When I left said bar I suspect those who exited at the same time would have preferred my crutches 'walking aids' to be fitted with indicators rather than the reflectors that come as standard, MrsShrek. Not that I was in any condition to tell left from right operate them Smile

MrsShrek3 · 22/02/2013 04:09

wakeup Sad ((hugs))
no idea what else to say, except we are here and feel for you.

MrsShrek3 · 22/02/2013 04:12

izzy- Grin awesome. do it again soon. if the rest of the, umm, pissheads partypeople were in the same inibriated condition then I doubt they'd have noticed. if you want indicators then get a horn fitted tooWink

cafecito · 22/02/2013 04:12

wakeup so, so sorry for your loss Sad we're here for you.

MrsShrek3 · 22/02/2013 04:16

how are you doing tonight cafe?

izzyizin · 22/02/2013 04:16

I'm so very sorry your dm has passed, wakeup. It will feel unreal for some time to come and all you can do is simply go with it as there are no shortcuts when it comes to dealing with grief.

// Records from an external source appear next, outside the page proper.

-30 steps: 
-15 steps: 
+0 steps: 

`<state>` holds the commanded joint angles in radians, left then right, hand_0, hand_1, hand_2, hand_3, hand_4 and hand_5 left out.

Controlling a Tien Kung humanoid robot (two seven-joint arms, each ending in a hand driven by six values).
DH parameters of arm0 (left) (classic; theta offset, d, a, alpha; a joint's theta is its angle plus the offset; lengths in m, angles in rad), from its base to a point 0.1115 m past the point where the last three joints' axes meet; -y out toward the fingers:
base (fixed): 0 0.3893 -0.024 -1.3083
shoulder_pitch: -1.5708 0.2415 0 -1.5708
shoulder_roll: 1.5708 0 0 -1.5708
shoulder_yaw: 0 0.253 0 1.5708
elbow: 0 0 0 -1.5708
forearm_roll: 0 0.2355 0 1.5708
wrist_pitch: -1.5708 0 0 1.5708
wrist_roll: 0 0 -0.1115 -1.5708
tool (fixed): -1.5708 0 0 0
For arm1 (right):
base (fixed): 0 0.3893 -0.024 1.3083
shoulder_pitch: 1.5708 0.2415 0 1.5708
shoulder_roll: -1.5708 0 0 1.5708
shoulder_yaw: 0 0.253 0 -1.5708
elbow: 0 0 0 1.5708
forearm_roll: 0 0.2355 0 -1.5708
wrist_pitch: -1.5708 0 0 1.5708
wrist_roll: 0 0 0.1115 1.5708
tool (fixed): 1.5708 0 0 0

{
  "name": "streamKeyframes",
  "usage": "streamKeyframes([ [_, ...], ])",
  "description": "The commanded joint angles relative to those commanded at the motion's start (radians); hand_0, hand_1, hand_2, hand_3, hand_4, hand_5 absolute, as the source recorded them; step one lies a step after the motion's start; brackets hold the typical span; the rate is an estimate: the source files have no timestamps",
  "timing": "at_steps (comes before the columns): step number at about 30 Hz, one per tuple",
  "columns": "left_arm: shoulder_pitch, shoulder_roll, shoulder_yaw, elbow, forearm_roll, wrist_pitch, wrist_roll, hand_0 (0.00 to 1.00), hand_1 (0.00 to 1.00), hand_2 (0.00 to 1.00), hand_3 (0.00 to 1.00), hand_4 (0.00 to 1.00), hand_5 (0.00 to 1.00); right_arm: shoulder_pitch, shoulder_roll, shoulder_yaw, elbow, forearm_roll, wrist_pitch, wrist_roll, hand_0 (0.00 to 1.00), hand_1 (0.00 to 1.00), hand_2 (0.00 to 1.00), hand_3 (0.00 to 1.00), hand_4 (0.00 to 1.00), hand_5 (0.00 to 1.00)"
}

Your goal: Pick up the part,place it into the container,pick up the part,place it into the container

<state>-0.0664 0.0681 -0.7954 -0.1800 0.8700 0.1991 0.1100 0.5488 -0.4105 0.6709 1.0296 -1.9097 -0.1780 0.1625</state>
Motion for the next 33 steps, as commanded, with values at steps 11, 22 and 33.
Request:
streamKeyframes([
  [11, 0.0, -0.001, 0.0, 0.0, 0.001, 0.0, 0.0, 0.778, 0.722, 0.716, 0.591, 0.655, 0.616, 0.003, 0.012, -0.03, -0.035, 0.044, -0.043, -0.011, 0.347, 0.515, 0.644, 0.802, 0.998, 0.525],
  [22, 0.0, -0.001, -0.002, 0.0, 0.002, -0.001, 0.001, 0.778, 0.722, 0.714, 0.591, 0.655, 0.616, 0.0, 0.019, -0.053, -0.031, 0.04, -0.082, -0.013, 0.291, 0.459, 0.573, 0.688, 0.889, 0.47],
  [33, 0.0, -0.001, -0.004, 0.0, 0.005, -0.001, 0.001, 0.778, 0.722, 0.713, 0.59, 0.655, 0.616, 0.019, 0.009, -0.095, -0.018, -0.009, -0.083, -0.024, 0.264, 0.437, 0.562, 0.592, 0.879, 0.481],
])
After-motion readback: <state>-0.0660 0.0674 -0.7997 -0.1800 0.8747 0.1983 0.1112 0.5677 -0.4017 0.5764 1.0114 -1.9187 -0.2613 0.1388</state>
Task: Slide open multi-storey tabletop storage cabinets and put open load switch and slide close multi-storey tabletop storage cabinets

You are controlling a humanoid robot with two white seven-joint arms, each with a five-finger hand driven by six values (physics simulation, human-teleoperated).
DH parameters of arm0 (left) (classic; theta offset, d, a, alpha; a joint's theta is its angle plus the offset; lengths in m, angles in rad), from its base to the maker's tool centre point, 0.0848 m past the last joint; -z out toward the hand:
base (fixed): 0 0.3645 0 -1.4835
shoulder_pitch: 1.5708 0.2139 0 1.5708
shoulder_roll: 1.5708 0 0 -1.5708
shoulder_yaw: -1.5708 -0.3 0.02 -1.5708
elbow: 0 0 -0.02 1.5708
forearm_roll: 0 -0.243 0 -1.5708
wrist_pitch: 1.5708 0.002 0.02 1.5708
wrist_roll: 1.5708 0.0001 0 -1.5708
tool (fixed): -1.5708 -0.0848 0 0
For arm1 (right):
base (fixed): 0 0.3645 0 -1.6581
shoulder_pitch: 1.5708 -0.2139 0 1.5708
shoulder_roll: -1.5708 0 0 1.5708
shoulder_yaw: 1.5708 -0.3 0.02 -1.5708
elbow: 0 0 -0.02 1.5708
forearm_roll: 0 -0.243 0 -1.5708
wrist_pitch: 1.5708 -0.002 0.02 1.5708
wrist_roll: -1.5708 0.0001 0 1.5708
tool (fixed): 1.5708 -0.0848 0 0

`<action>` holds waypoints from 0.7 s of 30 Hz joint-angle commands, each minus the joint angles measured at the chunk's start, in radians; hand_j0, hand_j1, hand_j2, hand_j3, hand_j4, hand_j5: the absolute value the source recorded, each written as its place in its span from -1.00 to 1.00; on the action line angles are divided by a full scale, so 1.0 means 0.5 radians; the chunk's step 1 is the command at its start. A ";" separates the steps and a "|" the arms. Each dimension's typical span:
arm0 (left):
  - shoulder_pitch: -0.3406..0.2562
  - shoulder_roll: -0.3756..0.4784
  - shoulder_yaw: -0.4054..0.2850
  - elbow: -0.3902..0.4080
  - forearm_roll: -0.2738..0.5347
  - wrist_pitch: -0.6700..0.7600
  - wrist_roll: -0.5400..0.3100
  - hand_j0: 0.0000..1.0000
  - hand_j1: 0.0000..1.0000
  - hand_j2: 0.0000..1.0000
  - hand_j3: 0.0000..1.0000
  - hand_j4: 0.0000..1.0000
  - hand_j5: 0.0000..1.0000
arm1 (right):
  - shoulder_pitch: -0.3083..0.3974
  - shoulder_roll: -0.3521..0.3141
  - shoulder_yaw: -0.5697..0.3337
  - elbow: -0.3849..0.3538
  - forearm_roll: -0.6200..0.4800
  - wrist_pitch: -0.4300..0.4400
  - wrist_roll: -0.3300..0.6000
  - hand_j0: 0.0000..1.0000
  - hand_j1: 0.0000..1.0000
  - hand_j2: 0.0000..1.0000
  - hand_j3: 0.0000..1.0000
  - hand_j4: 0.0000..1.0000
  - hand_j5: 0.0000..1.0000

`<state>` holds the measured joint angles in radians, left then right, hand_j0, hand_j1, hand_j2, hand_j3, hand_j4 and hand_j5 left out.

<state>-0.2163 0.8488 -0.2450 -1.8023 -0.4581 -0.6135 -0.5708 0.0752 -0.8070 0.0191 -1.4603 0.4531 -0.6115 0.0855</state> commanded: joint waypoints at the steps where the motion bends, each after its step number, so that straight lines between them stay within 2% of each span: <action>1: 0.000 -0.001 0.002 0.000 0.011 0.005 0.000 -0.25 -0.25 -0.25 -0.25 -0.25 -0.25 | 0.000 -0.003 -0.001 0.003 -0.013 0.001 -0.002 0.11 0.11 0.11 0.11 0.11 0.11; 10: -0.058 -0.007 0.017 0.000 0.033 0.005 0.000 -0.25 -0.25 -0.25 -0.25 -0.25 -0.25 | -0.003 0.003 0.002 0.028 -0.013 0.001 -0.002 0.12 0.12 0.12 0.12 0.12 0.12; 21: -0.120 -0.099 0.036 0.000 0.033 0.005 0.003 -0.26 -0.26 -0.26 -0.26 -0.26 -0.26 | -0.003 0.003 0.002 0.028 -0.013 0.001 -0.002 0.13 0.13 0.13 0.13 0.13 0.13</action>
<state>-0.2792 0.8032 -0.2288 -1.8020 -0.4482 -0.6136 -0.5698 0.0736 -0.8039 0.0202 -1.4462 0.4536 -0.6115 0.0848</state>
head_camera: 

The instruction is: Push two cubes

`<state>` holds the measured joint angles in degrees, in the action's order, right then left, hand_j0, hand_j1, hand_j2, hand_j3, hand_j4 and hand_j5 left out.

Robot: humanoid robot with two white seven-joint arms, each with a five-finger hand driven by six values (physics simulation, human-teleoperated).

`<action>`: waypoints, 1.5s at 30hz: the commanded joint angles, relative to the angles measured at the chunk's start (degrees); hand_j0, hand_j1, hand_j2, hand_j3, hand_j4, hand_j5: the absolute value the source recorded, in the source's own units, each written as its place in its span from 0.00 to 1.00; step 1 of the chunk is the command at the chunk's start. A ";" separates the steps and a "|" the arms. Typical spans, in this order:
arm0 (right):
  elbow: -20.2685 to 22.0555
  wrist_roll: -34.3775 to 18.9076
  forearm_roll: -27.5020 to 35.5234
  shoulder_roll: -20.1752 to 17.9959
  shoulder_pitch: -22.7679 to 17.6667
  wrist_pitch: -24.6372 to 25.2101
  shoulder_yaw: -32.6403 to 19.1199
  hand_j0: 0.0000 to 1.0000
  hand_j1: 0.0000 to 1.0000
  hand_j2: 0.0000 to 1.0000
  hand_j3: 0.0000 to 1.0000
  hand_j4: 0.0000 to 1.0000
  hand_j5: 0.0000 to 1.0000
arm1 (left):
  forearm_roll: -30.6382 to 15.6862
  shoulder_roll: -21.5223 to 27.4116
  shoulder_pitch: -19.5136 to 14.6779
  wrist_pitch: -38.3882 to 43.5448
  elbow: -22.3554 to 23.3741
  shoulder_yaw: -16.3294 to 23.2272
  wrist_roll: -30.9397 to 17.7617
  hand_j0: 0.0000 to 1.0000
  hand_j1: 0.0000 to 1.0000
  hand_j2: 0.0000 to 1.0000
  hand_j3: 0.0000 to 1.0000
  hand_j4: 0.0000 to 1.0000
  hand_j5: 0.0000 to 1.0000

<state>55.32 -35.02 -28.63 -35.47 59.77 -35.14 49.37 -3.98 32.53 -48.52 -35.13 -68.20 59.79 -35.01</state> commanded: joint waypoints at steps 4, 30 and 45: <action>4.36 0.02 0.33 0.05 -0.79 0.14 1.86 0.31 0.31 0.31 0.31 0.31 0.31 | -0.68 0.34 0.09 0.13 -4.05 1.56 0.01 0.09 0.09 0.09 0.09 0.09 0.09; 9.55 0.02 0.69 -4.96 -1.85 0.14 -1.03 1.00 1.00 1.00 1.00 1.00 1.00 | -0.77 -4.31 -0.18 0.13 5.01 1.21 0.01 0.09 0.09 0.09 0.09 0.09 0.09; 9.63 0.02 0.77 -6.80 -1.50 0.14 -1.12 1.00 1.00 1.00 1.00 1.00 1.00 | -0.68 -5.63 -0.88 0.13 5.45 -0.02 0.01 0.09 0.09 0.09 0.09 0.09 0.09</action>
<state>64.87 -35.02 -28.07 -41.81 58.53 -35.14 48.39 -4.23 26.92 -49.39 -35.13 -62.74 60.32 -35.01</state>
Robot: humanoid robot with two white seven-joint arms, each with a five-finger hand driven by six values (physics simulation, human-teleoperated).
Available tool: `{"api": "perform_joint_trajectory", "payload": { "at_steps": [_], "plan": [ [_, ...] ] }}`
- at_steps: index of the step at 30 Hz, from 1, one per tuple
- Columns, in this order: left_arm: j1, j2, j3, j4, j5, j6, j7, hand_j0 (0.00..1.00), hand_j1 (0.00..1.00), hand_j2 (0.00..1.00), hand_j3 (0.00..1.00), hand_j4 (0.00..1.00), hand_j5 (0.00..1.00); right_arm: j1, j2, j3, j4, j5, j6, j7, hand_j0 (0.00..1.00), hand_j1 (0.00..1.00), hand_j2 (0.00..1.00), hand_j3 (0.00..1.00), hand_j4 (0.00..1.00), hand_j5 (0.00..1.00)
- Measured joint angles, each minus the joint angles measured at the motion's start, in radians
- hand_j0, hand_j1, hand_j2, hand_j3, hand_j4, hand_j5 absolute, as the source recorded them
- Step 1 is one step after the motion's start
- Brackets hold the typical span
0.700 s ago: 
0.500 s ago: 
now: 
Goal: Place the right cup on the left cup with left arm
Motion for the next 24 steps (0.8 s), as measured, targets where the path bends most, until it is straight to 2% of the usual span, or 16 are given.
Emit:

My heart goes out to you; be kind to yourself in the coming days and take every opportunity to express your emotions to those who love and care for you as they will always love and care for your lovely dm.

cafecito · 22/02/2013 04:17

mrshoarder oh dear- I think in this case, no news is good news. bad news = someone call family, good news = triaged, taken very seriously with those symptoms, being investigated, no time or ability to reach for a mobile

izzy krill oil, I have heard wonderous things about- so good you're feeling like you can find a way forward that may not have to involve black & deckering yourself. stem cells = brilliant idea. surgery for things where there are more advanced treatment options available = makes me cross (not with you, with doctors and policy makers)

jynier I have nightmares too, very vivid ones, which is probably half the reason my not sleeping habit is quite comfortable

cafecito · 22/02/2013 04:25

wakeup, I agree with the wise words of izzy- disbelief is how you will feel for some time. do take the help and support offered by others. do be very kind to yourself at the moment. its a truly awful thing. post here if you want to 'talk' about it- you will keep going over it probably. it's ok to shout and cry. massive hug for you tonight x

cafecito · 22/02/2013 04:28

you know what made me cross recently, that medical students are taught the 5 stages of grief and told that that's how it is, then it's done and dusted in less than 6 months. ridiculous advice. kubler ross herself acknowledged the swapping, jumping, skipping of the stages- she did a lot of excellent work, but tomorrow's doctors, myself included, are being told a load of rubbish (about many things, not just this). It's literally taught- 'these are the stages, 123.. then resolved in a couple weeks or a couple months. the end'. If I get out with half an ability to think independently and critically I will consider myself lucky.

MrsShrek3 · 22/02/2013 04:35

it's a lot of bollocks isn't it.... counsellors are taught the same stage model yano Hmm asif you can put a time limit on anything like this (appols for teenspeak, catching it from my kids but quite appropriate here imho) Grief is the most unique disorientating thing which no theory can even start to describe.